Byoungho KIM’s probes are black ink and flowers that sprout from it. Kim knows that monuments and memories are not about the past. His monuments try to remember the power that created, creates, and will continue to create the world in the future. In that sense, his monument project does not limit the series to the works that explicitly adopt monumentality. This is because the bubble-flower bud blown up with desire-breath, metal pipes through which black ink flows, and the flowers that carry the scent of black ink, are themselves monuments of chaos.



Byoungho KIM’s Outside

The previous discussion was about Kim’s outside in two ways. First, it is so in that we have dealt with the way in which his work relates to the outer side of the umbrella that sits between us and chaos. To capture power-virtuality-chaos means to give figure to the outer side of order and system. Secondly, this essay is about the artist’s outside also because the emphasis on power-flesh-flower presupposes readings that sometimes break away from the thematic trend of his works and even turns away from the intention of the artist himself. If visualization of invisibility is the single purpose that cuts through his oeuvre, this critique, which examines such works, is an attempt at the visualization of invisibility in those works. This, in other words, is like placing a magnifying glass over the point where the artist and his works have already stepped out of themselves, or the point where his already made works come in contact with the works that are yet to exist.
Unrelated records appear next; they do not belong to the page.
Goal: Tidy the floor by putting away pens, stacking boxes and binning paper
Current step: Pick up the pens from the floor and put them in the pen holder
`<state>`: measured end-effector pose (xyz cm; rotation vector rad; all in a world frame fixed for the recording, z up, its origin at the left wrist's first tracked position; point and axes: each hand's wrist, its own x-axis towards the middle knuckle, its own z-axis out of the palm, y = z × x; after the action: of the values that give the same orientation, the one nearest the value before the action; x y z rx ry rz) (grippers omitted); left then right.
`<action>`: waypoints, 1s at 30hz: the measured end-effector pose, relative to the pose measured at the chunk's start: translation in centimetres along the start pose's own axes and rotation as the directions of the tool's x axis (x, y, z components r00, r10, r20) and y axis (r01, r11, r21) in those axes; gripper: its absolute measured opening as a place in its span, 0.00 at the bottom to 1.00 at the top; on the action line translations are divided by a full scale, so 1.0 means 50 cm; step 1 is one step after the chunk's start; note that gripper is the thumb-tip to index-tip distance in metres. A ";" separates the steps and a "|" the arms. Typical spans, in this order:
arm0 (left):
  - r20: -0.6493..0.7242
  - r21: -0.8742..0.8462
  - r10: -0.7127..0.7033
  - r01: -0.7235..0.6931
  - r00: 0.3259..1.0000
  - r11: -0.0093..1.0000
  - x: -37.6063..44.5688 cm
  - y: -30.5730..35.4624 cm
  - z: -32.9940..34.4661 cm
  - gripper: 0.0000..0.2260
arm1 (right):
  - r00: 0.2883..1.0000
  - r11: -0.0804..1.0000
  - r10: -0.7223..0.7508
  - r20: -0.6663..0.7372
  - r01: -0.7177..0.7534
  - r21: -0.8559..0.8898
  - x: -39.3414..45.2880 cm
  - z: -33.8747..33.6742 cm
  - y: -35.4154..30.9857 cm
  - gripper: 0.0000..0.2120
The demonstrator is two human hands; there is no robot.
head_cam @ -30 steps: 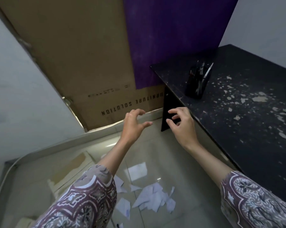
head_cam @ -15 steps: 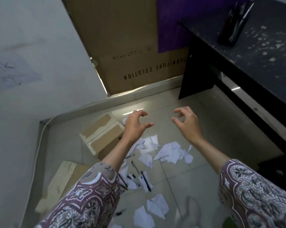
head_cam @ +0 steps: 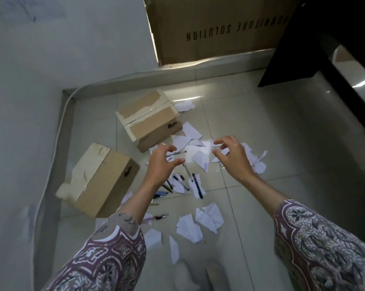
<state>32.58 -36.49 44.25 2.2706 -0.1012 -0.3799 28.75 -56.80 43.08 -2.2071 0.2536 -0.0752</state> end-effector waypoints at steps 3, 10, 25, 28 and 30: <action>-0.012 0.002 -0.016 0.016 1.000 1.000 -0.010 -0.084 0.032 0.18 | 0.999 1.000 -0.016 0.041 0.016 -0.013 -0.006 0.072 0.053 0.08; -0.073 -0.005 -0.028 0.028 0.997 1.000 0.024 -0.277 0.137 0.19 | 0.991 0.995 -0.082 0.107 0.086 -0.040 0.004 0.241 0.209 0.08; 0.030 0.232 0.059 -0.064 0.998 0.971 0.203 -0.574 0.342 0.14 | 0.978 0.994 -0.067 0.198 0.083 -0.075 0.082 0.521 0.494 0.10; 0.090 0.309 0.101 -0.124 0.991 0.943 0.239 -0.616 0.383 0.13 | 0.977 0.991 -0.082 0.199 0.101 -0.089 0.100 0.565 0.538 0.10; 0.130 0.375 0.118 -0.159 0.985 0.914 0.262 -0.640 0.406 0.13 | 0.976 0.989 -0.085 0.201 0.107 -0.103 0.114 0.586 0.559 0.10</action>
<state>37.27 -32.32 4.66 2.6089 -0.4225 -0.4340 34.24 -51.43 2.89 -2.3196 0.0419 0.1057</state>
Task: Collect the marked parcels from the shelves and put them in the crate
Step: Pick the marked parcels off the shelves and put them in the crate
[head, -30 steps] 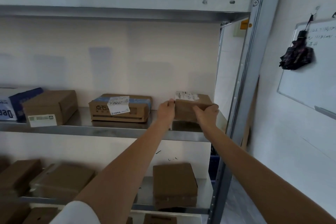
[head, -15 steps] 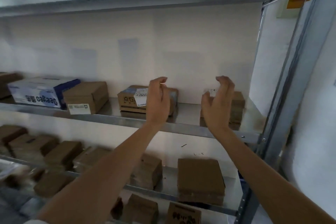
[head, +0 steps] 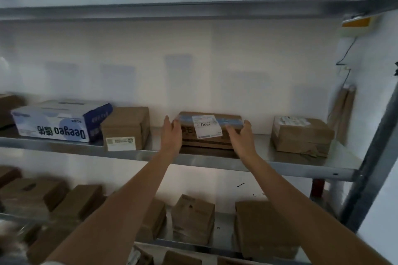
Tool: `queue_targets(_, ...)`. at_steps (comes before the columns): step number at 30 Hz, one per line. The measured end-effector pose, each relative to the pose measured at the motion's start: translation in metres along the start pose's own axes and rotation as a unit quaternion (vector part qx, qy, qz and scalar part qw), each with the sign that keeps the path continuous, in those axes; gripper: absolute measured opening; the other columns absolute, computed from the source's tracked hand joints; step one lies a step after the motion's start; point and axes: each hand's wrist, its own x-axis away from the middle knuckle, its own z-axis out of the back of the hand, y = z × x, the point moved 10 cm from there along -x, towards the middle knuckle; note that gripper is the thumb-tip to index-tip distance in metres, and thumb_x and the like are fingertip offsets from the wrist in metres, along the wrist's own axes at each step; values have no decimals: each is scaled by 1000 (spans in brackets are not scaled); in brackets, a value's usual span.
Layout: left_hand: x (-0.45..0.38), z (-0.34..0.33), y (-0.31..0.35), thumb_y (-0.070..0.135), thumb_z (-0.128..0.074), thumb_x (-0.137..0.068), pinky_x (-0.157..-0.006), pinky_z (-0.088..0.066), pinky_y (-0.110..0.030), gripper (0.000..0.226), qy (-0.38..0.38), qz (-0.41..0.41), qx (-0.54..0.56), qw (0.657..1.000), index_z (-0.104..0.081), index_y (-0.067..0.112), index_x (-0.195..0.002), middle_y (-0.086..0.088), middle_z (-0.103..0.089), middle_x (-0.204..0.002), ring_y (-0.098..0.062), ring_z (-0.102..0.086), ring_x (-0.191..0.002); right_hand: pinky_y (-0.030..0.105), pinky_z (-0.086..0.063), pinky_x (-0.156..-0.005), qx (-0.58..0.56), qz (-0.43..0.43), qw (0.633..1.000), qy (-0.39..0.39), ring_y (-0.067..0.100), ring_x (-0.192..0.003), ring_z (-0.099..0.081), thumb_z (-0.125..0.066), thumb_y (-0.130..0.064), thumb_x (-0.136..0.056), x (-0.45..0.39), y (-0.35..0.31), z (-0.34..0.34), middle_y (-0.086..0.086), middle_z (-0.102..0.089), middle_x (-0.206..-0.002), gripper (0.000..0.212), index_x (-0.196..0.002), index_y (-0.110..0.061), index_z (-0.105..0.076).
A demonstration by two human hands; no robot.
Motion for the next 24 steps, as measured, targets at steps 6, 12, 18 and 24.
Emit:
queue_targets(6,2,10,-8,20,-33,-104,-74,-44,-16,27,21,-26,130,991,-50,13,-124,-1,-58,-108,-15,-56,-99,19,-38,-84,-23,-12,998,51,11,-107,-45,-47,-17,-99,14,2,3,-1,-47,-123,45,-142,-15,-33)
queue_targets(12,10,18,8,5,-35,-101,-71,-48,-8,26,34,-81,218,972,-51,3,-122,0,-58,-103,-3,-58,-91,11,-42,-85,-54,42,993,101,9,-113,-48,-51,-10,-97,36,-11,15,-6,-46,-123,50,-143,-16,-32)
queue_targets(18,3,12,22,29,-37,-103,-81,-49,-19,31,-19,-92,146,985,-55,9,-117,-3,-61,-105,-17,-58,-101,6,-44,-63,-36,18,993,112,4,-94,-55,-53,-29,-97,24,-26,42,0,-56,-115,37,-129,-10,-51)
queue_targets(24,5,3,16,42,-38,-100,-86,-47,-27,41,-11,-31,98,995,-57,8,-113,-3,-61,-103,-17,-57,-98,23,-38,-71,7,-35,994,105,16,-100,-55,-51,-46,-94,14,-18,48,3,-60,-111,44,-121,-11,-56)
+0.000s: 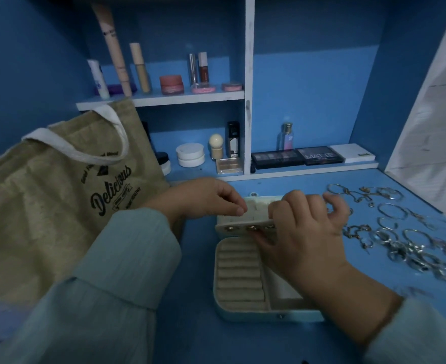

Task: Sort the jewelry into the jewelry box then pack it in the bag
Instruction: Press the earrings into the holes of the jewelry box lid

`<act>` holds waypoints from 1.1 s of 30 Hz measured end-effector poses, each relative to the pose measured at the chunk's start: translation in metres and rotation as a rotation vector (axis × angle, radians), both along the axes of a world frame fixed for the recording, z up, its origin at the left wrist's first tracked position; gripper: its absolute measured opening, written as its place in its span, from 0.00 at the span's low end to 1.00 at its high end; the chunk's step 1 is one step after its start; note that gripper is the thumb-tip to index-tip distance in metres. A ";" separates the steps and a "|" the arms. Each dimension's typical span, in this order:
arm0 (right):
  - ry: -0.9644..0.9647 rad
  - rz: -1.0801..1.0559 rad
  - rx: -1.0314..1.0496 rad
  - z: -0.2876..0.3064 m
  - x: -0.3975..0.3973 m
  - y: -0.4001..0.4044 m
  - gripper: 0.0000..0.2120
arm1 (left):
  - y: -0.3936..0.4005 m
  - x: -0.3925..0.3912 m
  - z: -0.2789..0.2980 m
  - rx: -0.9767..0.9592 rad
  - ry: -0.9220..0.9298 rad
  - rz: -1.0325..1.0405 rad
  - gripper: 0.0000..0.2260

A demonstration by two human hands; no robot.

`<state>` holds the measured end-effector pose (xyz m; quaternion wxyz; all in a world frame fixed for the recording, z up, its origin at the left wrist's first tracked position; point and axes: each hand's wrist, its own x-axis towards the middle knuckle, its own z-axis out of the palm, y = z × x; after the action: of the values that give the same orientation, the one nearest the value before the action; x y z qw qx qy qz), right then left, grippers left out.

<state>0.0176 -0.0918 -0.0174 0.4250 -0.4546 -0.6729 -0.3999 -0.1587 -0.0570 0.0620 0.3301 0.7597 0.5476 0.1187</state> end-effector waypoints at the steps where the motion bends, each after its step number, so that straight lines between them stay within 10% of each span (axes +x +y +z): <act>1: -0.006 0.003 0.003 -0.001 0.000 0.000 0.18 | 0.000 0.002 0.002 0.011 0.050 -0.029 0.04; 33: -0.031 -0.025 -0.018 -0.005 0.000 -0.001 0.18 | 0.020 0.015 0.003 -0.160 0.256 -0.204 0.06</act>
<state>0.0175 -0.0932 -0.0223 0.4054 -0.4604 -0.6774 -0.4060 -0.1438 -0.0371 0.0651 0.3275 0.7916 0.5128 -0.0568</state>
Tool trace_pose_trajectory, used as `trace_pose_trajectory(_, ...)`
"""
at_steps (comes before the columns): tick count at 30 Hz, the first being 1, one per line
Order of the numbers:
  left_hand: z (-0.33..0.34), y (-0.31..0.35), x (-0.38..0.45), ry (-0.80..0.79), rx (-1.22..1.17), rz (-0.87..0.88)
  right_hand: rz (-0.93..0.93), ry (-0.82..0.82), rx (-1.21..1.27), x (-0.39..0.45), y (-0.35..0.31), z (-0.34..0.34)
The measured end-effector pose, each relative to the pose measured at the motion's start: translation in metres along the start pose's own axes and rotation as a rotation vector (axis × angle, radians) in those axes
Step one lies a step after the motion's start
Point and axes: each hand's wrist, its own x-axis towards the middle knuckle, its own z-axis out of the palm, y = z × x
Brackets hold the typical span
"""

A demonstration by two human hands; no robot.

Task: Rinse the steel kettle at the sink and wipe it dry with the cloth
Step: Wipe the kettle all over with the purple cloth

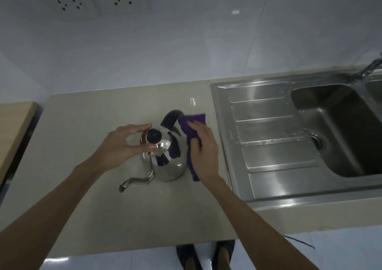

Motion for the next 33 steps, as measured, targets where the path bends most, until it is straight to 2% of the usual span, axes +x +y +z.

The relationship with the outside is the sign of everything alive. Only living artists embrace their outsides within them, and only they know how to fight against themselves. Like the struggle Cézanne put up against the traditional style over apples, an artist is bound to have his own struggles, if he is truly an artist. As Lawrence said, though the “appleyness” that Cézanne achieved is one of the greatest revolutions in the history of painting, what makes Cézanne an artistic hero is not that achievement itself, but the uncompromising battles he fought against his own conventional apple images and honest defeats in most of the battles. Kim is an artist who has an outside. Figures inexistent in the world that he pursues will only come into being through that outside, the battles it challenges him to, and honest defeats in those battles.